In Yu v. Hasaki Restaurant, Inc., Yu, a sushi chef employed by Hasaki Restaurant, Inc. (“Hasaki”), filed a complaint against the restaurant and its owners alleging violations of the overtime provisions of the FLSA and New York Labor Law.  In response, Hasaki mailed Yu a Rule 68 offer of judgment for $20,000 plus reasonable attorneys’ fees, costs, and expenses through the date of the offer.  Yu accepted and notified the court of same.

Based on the Second Circuit’s decision in Cheeks v.
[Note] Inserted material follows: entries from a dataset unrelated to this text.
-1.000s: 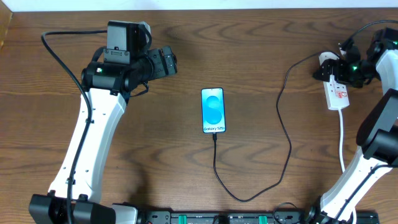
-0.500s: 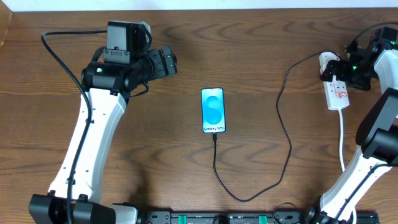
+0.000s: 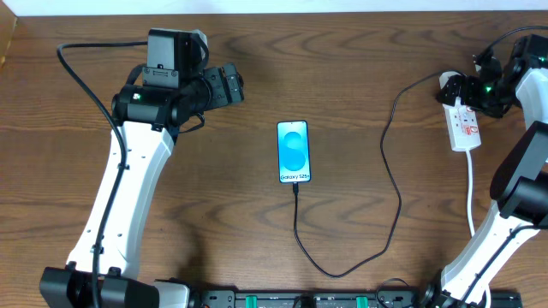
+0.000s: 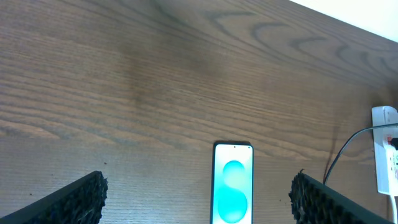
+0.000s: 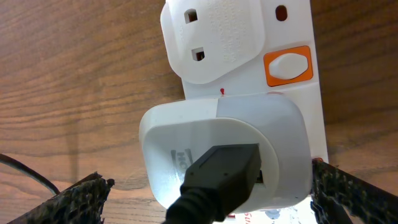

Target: Plug charger to phone and switch on socket

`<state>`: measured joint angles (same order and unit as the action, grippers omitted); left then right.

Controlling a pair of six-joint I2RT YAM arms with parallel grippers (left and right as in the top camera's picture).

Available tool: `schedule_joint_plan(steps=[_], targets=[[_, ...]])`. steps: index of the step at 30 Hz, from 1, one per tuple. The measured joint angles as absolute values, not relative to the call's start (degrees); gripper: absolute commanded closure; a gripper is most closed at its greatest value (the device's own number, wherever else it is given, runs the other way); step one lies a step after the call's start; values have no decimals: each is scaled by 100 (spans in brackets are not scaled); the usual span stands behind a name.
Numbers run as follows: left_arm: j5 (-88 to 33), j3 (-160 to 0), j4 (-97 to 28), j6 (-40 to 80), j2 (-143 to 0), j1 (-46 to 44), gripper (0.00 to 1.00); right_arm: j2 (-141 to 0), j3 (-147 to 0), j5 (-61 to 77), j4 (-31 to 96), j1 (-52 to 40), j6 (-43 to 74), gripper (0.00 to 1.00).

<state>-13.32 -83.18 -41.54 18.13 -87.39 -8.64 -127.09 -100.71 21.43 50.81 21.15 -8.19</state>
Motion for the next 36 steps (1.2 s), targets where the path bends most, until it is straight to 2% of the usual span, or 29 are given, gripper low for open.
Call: schedule_joint_plan(steps=[36], targets=[[-1332,-8318,-4154,1813,-8739,-864,6,-12704,-10084,2383,5188,2165,-840,1]])
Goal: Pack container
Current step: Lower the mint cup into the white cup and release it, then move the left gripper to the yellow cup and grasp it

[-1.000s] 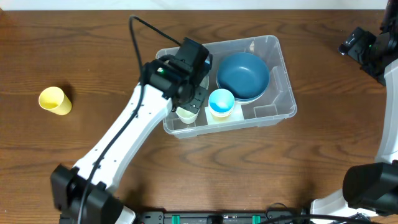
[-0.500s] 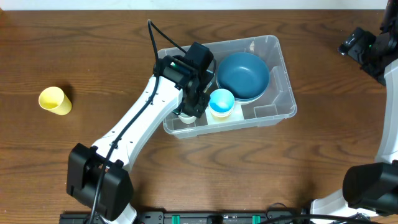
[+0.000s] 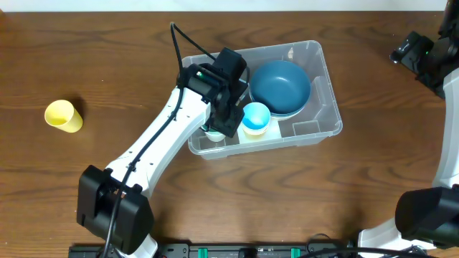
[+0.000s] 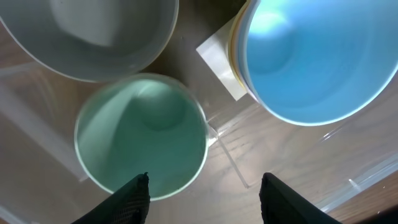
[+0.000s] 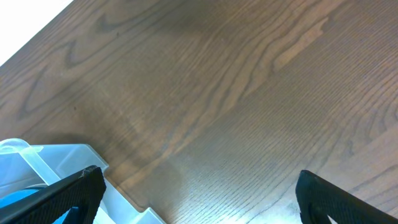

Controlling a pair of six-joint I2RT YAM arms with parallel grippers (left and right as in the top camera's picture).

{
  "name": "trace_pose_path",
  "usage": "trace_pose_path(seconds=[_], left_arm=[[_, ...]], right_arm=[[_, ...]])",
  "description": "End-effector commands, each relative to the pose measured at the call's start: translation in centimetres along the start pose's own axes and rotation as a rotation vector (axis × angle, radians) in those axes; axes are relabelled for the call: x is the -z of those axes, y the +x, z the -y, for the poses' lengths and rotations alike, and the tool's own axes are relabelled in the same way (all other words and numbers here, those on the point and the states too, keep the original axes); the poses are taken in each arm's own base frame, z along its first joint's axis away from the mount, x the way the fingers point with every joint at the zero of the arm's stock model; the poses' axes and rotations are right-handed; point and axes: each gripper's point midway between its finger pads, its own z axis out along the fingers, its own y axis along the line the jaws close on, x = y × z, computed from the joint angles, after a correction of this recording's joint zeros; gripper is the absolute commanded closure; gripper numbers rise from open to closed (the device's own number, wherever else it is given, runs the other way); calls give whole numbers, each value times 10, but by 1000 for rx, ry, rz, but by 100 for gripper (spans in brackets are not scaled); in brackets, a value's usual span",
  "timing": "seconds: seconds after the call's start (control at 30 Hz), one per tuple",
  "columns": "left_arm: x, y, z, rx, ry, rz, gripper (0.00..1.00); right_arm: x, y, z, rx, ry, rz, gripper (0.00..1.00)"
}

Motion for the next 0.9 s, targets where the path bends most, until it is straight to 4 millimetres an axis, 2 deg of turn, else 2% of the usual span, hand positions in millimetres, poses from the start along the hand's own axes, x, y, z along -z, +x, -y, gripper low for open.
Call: trace_pose_path(seconds=[0.0,0.13,0.3,0.47,0.57,0.7,0.87], left_arm=[[1,0,-5,6,-1,3,43],[25,-6,-21,93,-8,62,44],[81,-7,-50,199,-31,210,44],[140,17,-98,352,-129,360,39],[162,35,-131,449,-201,410,37],[173,65,-190,619,-354,401,33],[164,95,-258,919,-439,375,33]], right_arm=[[-2,-1,4,-17,15,0,1],[-2,-1,4,-17,15,0,1],[-2,-1,4,-17,15,0,1],[-3,-1,4,-17,15,0,1],[-2,-1,4,-17,15,0,1],[-2,-1,4,-17,15,0,1],[-3,-1,4,-17,15,0,1]])
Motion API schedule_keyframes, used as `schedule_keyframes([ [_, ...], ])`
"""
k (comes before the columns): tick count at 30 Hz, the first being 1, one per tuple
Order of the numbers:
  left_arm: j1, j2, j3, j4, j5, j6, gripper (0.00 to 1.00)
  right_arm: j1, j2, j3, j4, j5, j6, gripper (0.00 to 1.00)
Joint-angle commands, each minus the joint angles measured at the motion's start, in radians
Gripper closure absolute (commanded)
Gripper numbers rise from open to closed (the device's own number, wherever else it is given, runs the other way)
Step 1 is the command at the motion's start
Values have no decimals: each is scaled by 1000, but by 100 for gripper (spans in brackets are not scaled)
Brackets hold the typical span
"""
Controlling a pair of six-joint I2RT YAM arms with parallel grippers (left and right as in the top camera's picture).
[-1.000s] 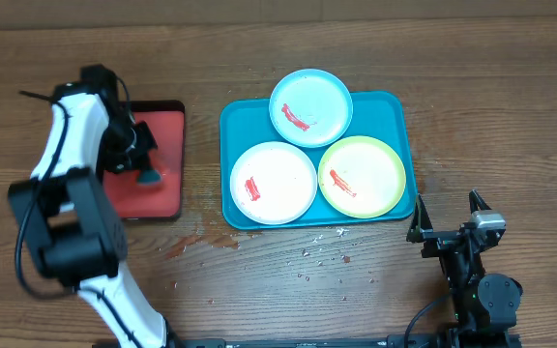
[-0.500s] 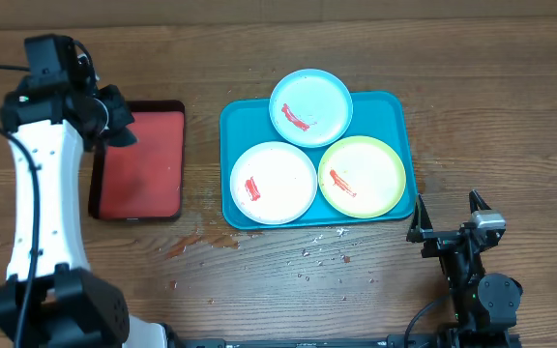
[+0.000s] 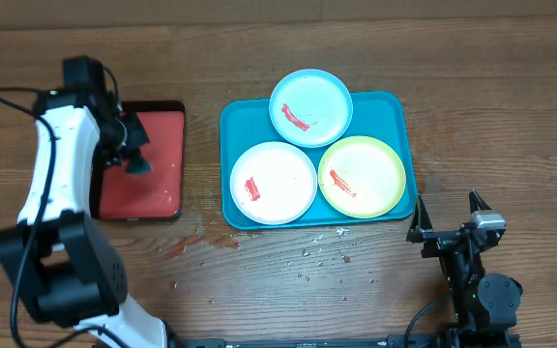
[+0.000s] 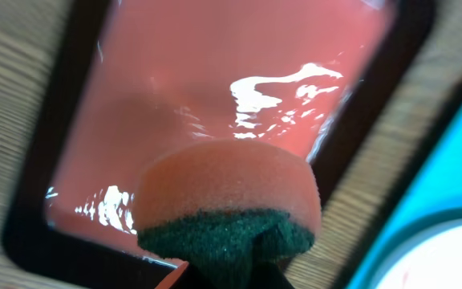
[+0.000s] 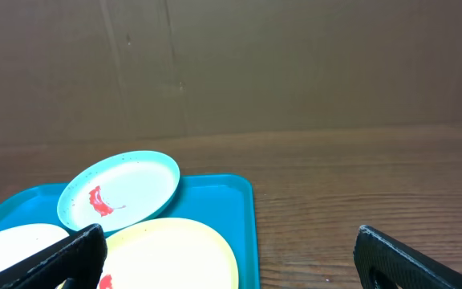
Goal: Clean dirty plates on tray and stack at the side
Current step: 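Lift the sponge with the left gripper and carry it to the white plate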
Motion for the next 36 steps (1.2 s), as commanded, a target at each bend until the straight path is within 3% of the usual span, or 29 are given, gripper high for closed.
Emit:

Freeport Pancake House, Inc., which held that stipulated dismissals settling FLSA claims with prejudice pursuant to FRCP 41(a)(1)(A)(ii) require approval of either the district court or the DOL to take effect, the trial court ordered the parties to submit briefs on the issue as to why the settlement should be approved as fair and reasonable or, alternatively, why judicial approval was not required.  The parties argued that judicial approval of Rule 68(a) offers of judgment for FLSA claims is not required, notwithstanding Cheeks.  At approximately the same time, the Secretary of Labor filed an amicus brief in a separate, unrelated case arguing that judicial approval in fact is required in this exact scenario.

Notwithstanding Rule 68’s clear language directing the clerk to enter judgment for the plaintiff (without any court discretion or oversight), the trial court t held that judicial approval of the parties’ FLSA settlement was required, relying on the existence of certain exceptions to Rule 68(a)’s mandatory terms (none of which explicitly includes offers of judgment implicating the FLSA) and the Second Circuit’s reasoning in Cheeks.  Recognizing a division on this question among the lower courts, however, the trial court certified its order for interlocutory appeal.

Upon carefully examining the statutory text of Rule 68(a) and the FLSA, the Second Circuit agreed with the parties that Rule 68(a)’s language regarding entry of judgment is mandatory regardless of the absence of any judicial approval or oversight.  It further held that even if exceptions to Rule 68(a)’s mandatory terms exist, there was no clear congressional intent to exempt the FLSA from the operation of Rule 68(a) and no Supreme Court precedent requiring judicial approval of stipulated settlements of FLSA claims.

With Yu, the Second Circuit cleared an often significant obstacle to the resolution process of FLSA settlements.  Parties in that Circuit can now avoid the time and expense that would be incurred by presenting the settlement to the court for review and a fairness hearing and will have freedom to include terms, such as non-disclosure and non-disparagement provisions, that are often disallowed in FLSA settlements submitted to court for fairness and approval.  It is important to note, however, that Rule 68 judgments must be filed publicly on the court’s docket, reflecting that the plaintiff is a prevailing party.